Yes...but, no. These types of comments come with the assumption that there is a reason a dancer shouldn't be confident. Why wouldn't someone feel comfortable in something that they bought and liked enough to wear in public? If you're having a problem with confidence in yourself, I would venture to say that it is a personal issue that you need to resolve on your own, not place on someone else.
What to say instead?
"Wow, I love your costume!". Easy. No shame. A genuine compliment. Easy fix!
"I feel so fat today, I better wear a galabeya tonight."
First things first...'fat' is not a feeling. 'Fat' is an adjective. An adjective that generally has a pejorative connotation, but it is still an adjective. When a relatively thin person makes this comment to a larger person, it doubly gives the implication that there is something wrong with a fat body in its natural state, and an upward scale fluctuation is in an anomaly that needs to be hidden.
What to say instead?
"I feel uncomfortable in my skin right now, I'm going to opt for a galabeya so I don't feel constricted and can dance more freely."
"I'm so old, no one wants to see me in a 2 piece costume any more."
This one really hurts me to hear because it shows how deeply ingrained patriarchal belief systems are embedded in us. Who says nobody wants to see any type of person in any type of costume? Why is there a rule that when you hit whatever age you have to cover up? Why do you owe a debt of 'attractiveness' to the viewer?
This is social conditioning at its finest and I implore anyone reading this to examine why you think this, and even if you don't decide to wear something more revealing, know that there are many people who are thrilled to watch someone with experience and maturity express themselves in a genuine way. Why not push some boundaries and pave the way? The world and the entertainment industry is hard enough on us. Why bow to 'their' whims if you're in the context of a dancer for dancer environment? Why keep upholding the standards that have already weighed us down (pun intended) for the majority of our years when you don't have to?

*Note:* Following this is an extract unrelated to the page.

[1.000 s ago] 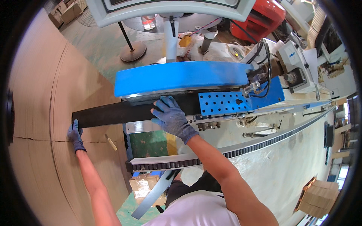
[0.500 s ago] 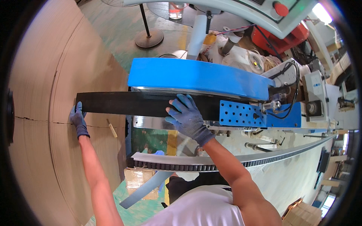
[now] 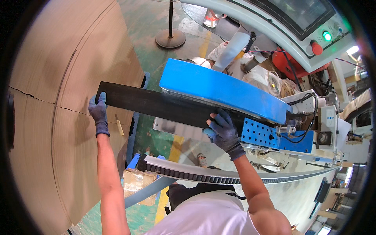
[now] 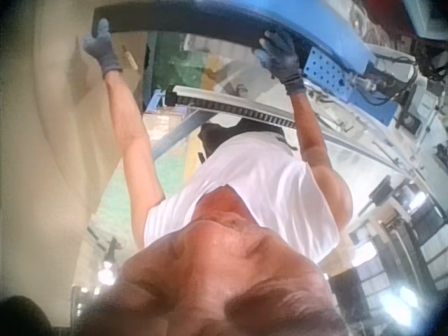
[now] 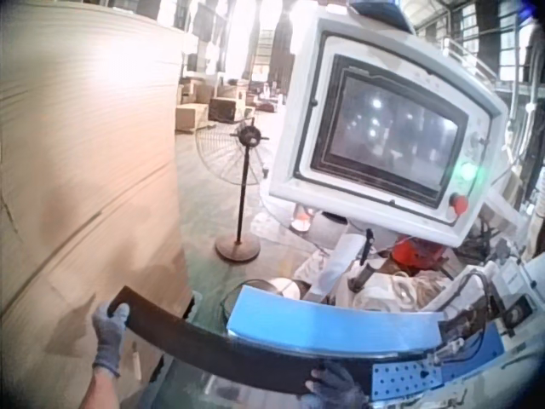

Further notes about body shaming for dance teachers:
It should be noted that much body shaming, subtle and overt, happens in the classroom environment. Things you can do to combat this:
-focus on how movements feel vs. how they look-make corrections using anatomical terms (e.g. instead of 'flatten your belly' or 'suck in your gut' consider 'pull your belly button to your spine'). -shut down diet talk amongst yourself and students. There are more interesting things to talk about than your food intake, and such discussions can be very triggering for those dealing with or recovering from eating disorders.-leave disparaging comments about your own body at home. Your students don't need to absorb your issues with your body.
Small steps like these can make a difference in how welcoming and inclusive our community is. While the entertainment industry is part of some dancers' goals and there are likely uncomfortable conversations to be had at some point, remember that not everyone's goal is to be a professional, and many of our students and hobbyist level dancers are there to have fun and enjoy themselves in this art form.
*Body shaming happens to thin women too, and it is also unacceptable to tell someone that they are 'too skinny' or 'need to eat a sandwich', but I cannot speak from this perspective.
**I write this as a cisgender woman speaking to a mostly cisgendered female audience. There is no intent to be exclusionary as men, trans and non-binary folks do experience body shaming, and all the same advice can be applied, but there are different considerations at play.